Segment Start: Supplied information

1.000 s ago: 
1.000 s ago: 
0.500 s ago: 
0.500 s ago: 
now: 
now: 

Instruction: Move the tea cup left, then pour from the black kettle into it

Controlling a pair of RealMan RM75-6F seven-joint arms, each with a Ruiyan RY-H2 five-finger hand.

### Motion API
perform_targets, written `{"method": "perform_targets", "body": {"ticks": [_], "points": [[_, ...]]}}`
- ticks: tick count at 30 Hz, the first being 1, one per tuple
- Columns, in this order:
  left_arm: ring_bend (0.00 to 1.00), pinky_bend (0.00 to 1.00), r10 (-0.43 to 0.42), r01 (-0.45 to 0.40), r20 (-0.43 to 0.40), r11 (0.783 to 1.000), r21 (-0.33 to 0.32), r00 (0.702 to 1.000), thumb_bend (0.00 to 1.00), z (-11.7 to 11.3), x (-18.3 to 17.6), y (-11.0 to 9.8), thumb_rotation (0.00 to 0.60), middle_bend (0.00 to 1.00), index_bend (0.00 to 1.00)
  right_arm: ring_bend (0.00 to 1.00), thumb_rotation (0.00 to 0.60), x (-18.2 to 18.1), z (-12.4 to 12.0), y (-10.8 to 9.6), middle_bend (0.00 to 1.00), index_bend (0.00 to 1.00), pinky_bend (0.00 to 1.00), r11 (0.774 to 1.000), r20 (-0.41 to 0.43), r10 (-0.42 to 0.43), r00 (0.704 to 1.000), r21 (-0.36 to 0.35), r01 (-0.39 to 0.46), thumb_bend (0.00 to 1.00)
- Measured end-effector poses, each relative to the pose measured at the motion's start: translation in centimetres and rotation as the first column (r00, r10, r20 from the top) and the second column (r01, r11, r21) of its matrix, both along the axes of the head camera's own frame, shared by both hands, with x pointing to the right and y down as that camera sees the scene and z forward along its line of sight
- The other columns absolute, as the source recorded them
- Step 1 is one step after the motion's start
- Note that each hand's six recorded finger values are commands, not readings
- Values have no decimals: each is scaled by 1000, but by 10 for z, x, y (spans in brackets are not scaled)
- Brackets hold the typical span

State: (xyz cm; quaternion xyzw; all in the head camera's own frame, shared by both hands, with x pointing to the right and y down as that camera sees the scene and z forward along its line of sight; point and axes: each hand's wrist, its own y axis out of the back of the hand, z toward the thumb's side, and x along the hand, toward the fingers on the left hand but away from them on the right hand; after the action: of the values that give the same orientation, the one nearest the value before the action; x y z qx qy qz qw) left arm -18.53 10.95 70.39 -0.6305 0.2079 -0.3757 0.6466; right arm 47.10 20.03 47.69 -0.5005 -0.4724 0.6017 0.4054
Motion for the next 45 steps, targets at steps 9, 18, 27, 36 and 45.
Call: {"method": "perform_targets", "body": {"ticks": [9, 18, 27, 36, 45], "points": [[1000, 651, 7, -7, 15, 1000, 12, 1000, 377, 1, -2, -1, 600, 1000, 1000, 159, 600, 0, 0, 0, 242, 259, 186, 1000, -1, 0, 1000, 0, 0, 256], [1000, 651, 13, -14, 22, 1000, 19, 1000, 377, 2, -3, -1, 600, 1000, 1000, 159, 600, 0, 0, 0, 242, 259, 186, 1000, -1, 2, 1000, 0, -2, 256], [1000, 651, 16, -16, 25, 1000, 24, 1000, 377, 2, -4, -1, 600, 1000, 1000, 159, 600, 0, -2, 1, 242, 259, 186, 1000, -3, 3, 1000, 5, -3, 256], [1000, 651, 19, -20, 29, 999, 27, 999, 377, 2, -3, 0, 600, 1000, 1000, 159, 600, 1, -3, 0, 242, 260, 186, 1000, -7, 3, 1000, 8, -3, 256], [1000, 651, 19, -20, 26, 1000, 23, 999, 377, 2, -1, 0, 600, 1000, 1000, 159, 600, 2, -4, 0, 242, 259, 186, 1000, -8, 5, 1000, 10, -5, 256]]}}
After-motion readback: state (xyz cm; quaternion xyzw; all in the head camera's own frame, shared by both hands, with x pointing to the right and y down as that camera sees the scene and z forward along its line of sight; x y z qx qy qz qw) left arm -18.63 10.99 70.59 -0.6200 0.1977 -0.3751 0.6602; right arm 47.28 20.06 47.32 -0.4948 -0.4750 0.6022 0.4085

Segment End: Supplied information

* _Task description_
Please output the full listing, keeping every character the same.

* _Worked solution_
1.000 s ago: 
1.000 s ago: 
0.500 s ago: 
0.500 s ago: 
now: 
now: 

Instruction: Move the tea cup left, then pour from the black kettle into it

Controlling a pair of RealMan RM75-6F seven-joint arms, each with a Ruiyan RY-H2 five-finger hand.

### Motion API
perform_targets, written `{"method": "perform_targets", "body": {"ticks": [_], "points": [[_, ...]]}}`
- ticks: tick count at 30 Hz, the first being 1, one per tuple
- Columns, in this order:
  left_arm: ring_bend (0.00 to 1.00), pinky_bend (0.00 to 1.00), r10 (-0.43 to 0.42), r01 (-0.45 to 0.40), r20 (-0.43 to 0.40), r11 (0.783 to 1.000), r21 (-0.33 to 0.32), r00 (0.702 to 1.000), thumb_bend (0.00 to 1.00), z (-11.7 to 11.3), x (-18.3 to 17.6), y (-11.0 to 9.8), thumb_rotation (0.00 to 0.60), middle_bend (0.00 to 1.00), index_bend (0.00 to 1.00)
  right_arm: ring_bend (0.00 to 1.00), thumb_rotation (0.00 to 0.60), x (-18.2 to 18.1), z (-12.4 to 12.0), y (-10.8 to 9.6), middle_bend (0.00 to 1.00), index_bend (0.00 to 1.00), pinky_bend (0.00 to 1.00), r11 (0.774 to 1.000), r20 (-0.41 to 0.43), r10 (-0.42 to 0.43), r00 (0.704 to 1.000), r21 (-0.36 to 0.35), r01 (-0.39 to 0.46), thumb_bend (0.00 to 1.00)
- Measured end-effector poses, each relative to the pose measured at the motion's start: translation in centimetres and rotation as the first column (r00, r10, r20 from the top) and the second column (r01, r11, r21) of its matrix, both along the axes of the head camera's own frame, shared by both hands, with x pointing to the right and y down as that camera sees the scene and z forward along its line of sight
- The other columns absolute, as the source recorded them
- Step 1 is one step after the motion's start
- Note that each hand's six recorded finger values are commands, not readings
- Values have no decimals: each is scaled by 1000, but by 10 for z, x, y (spans in brackets are not scaled)
- Brackets hold the typical span

State: (xyz cm; quaternion xyzw; all in the head camera's own frame, shared by both hands, with x pointing to the right and y down as that camera sees the scene and z forward along its line of sight; point and axes: each hand's wrist, its own y axis out of the back of the hand, z toward the thumb's side, and x along the hand, toward the fingers on the left hand but away from them on the right hand; after the action: of the values that give the same orientation, the one nearest the value before the action; x y z qx qy qz qw) left arm -18.53 10.95 70.39 -0.6305 0.2079 -0.3757 0.6466; right arm 47.10 20.03 47.69 -0.5005 -0.4724 0.6017 0.4054
Motion for the next 45 steps, targets at steps 9, 18, 27, 36 and 45.
Call: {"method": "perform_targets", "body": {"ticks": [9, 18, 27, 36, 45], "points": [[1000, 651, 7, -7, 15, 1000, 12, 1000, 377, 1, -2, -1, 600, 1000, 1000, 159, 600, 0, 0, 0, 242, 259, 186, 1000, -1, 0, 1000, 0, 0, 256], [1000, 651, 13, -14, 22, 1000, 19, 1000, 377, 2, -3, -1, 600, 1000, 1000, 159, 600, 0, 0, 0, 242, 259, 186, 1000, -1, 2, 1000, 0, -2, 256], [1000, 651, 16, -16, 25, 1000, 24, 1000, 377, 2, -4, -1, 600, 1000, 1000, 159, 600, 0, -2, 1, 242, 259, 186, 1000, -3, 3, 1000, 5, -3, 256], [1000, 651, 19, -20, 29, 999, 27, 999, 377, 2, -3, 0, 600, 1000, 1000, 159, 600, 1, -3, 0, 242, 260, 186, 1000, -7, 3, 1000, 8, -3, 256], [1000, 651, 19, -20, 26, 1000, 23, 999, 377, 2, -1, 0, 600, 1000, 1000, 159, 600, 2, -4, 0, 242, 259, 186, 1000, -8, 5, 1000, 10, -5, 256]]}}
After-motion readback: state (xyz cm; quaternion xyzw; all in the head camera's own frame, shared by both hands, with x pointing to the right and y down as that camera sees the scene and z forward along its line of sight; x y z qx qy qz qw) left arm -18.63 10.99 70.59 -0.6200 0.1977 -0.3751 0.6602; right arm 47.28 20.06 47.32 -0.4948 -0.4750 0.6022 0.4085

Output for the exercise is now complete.